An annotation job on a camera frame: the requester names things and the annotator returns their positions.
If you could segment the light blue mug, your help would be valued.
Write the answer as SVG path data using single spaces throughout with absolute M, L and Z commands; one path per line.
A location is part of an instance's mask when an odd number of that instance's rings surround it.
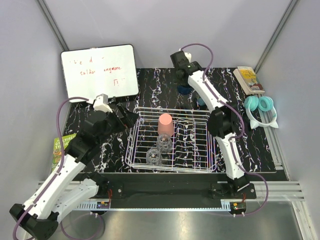
M 196 103 L 197 103 L 199 106 L 205 106 L 205 105 L 206 105 L 206 103 L 204 102 L 204 100 L 203 100 L 199 95 L 196 96 Z

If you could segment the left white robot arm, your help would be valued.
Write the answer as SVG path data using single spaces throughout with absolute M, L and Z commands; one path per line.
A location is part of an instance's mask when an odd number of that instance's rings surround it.
M 98 154 L 111 135 L 132 128 L 139 118 L 121 103 L 116 105 L 121 117 L 106 104 L 94 107 L 76 136 L 61 152 L 61 160 L 41 187 L 23 204 L 15 203 L 9 213 L 35 240 L 49 239 L 59 223 L 81 202 L 111 195 L 108 179 L 97 172 L 87 174 L 80 185 L 64 193 L 70 182 Z

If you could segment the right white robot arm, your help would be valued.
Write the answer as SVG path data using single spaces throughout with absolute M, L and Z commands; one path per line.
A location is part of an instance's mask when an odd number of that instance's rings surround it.
M 239 198 L 250 184 L 236 144 L 239 113 L 233 111 L 230 103 L 214 88 L 200 64 L 191 62 L 191 54 L 180 50 L 170 55 L 170 59 L 177 78 L 198 93 L 210 112 L 207 130 L 217 140 L 224 159 L 228 195 Z

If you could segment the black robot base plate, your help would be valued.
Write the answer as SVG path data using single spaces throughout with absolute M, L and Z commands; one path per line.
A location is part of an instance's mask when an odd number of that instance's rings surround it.
M 270 189 L 285 180 L 284 172 L 248 175 L 249 186 L 231 192 L 224 173 L 101 173 L 112 191 L 113 209 L 213 209 L 222 200 L 257 200 L 258 185 Z

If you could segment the dark blue mug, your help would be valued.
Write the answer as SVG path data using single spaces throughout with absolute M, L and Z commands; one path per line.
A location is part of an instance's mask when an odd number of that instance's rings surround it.
M 177 86 L 177 91 L 181 95 L 189 95 L 194 91 L 194 89 L 192 87 L 190 87 L 190 86 L 178 85 Z

GOAL OF THE EXERCISE
Return every entry word for word, but drop any pictures.

ANSWER SPACE
An annotation job on a camera frame: the requester names things and the annotator returns their positions.
If you could segment the light blue mug, your help would be valued.
Write the answer as SVG path data using single spaces throughout with absolute M, L and Z commands; one path per line.
A location is part of an instance's mask when an odd number of that instance's rings surround it.
M 196 103 L 197 103 L 199 106 L 205 106 L 205 105 L 206 105 L 206 103 L 204 102 L 204 100 L 203 100 L 199 95 L 196 96 Z

If you could segment the left white robot arm, your help would be valued.
Write the answer as SVG path data using single spaces throughout with absolute M, L and Z commands; one path per line.
A location is part of an instance's mask when an odd number of that instance's rings surround it.
M 98 154 L 111 135 L 132 128 L 139 118 L 121 103 L 116 105 L 121 117 L 106 104 L 94 107 L 76 136 L 61 152 L 61 160 L 41 187 L 23 204 L 15 203 L 9 213 L 35 240 L 49 239 L 59 223 L 81 202 L 111 195 L 108 179 L 97 172 L 87 174 L 80 185 L 64 193 L 70 182 Z

If you could segment the right white robot arm, your help would be valued.
Write the answer as SVG path data using single spaces throughout with absolute M, L and Z commands; one path per line.
A location is part of an instance's mask when an odd number of that instance's rings surround it.
M 239 198 L 250 184 L 236 144 L 239 113 L 233 111 L 230 103 L 214 88 L 200 64 L 191 62 L 191 54 L 180 50 L 170 55 L 170 59 L 177 78 L 198 93 L 210 112 L 207 130 L 217 140 L 224 159 L 228 195 Z

If you could segment the black robot base plate, your help would be valued.
Write the answer as SVG path data using single spaces throughout with absolute M, L and Z commands; one path per line.
A location is part of an instance's mask when an odd number of that instance's rings surround it.
M 270 189 L 285 180 L 284 172 L 248 175 L 249 186 L 231 192 L 224 173 L 101 173 L 112 191 L 113 209 L 213 209 L 222 200 L 257 200 L 258 185 Z

If you could segment the dark blue mug, your help would be valued.
Write the answer as SVG path data using single spaces throughout with absolute M, L and Z commands; one path per line.
A location is part of an instance's mask when an odd number of that instance's rings surround it.
M 177 86 L 177 91 L 181 95 L 189 95 L 194 91 L 194 89 L 192 87 L 190 87 L 190 86 L 178 85 Z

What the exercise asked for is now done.